_TASK ITEM_
Identify all lines of the data containing the string "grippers" and copy them.

_INFORMATION SHOWN_
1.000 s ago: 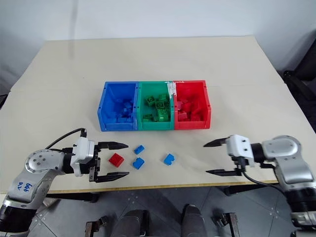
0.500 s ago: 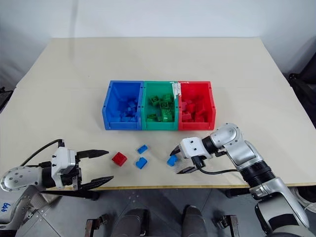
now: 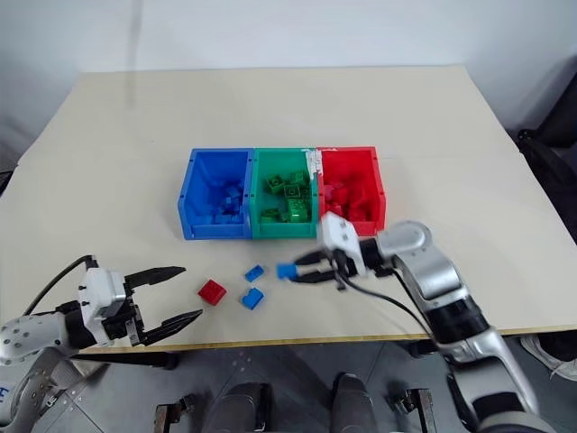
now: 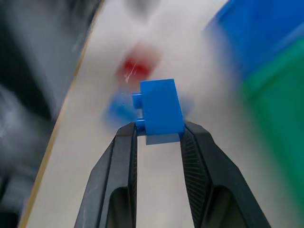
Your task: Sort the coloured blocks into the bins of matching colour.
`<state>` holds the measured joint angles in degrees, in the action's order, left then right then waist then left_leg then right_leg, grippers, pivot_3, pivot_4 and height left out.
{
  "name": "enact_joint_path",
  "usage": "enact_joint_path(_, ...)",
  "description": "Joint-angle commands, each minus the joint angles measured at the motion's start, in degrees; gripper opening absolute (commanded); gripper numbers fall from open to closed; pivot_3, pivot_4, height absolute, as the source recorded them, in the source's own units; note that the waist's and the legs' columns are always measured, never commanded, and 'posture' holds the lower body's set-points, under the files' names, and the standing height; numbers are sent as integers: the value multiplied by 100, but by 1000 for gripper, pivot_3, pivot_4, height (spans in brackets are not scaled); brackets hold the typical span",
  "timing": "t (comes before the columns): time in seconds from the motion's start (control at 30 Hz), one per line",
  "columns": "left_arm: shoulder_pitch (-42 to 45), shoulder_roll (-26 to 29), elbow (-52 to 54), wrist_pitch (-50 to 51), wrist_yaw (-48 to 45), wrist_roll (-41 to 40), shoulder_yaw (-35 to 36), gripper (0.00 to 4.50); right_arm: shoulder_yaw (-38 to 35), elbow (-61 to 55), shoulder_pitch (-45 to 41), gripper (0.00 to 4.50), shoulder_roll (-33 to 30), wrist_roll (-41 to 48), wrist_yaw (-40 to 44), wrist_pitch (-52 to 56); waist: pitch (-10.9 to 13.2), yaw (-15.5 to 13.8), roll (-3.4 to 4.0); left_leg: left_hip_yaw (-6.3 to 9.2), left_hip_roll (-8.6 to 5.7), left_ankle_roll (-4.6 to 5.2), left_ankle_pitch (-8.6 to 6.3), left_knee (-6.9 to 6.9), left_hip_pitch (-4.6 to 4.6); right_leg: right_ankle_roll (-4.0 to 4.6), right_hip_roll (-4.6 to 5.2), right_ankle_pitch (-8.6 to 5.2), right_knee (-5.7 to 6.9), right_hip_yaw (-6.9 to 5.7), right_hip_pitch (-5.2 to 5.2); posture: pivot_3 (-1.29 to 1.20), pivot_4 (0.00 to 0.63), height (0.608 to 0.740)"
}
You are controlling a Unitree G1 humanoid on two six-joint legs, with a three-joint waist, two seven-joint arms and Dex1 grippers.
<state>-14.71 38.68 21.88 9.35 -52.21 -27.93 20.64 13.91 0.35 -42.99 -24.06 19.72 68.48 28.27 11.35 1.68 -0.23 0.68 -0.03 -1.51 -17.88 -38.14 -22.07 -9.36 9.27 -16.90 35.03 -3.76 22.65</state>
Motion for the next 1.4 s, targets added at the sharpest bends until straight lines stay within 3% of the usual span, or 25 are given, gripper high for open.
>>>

_ANSWER SPACE_
`<state>` holds the measured joint angles in degrees, in the action's order, left then right then waist then left_leg then right_leg, grippers, pivot_3, pivot_4 and height left out.
You are controlling a Unitree G1 humanoid on two six-joint legs, with a three-joint waist, two seven-joint arms and Dex1 grippers.

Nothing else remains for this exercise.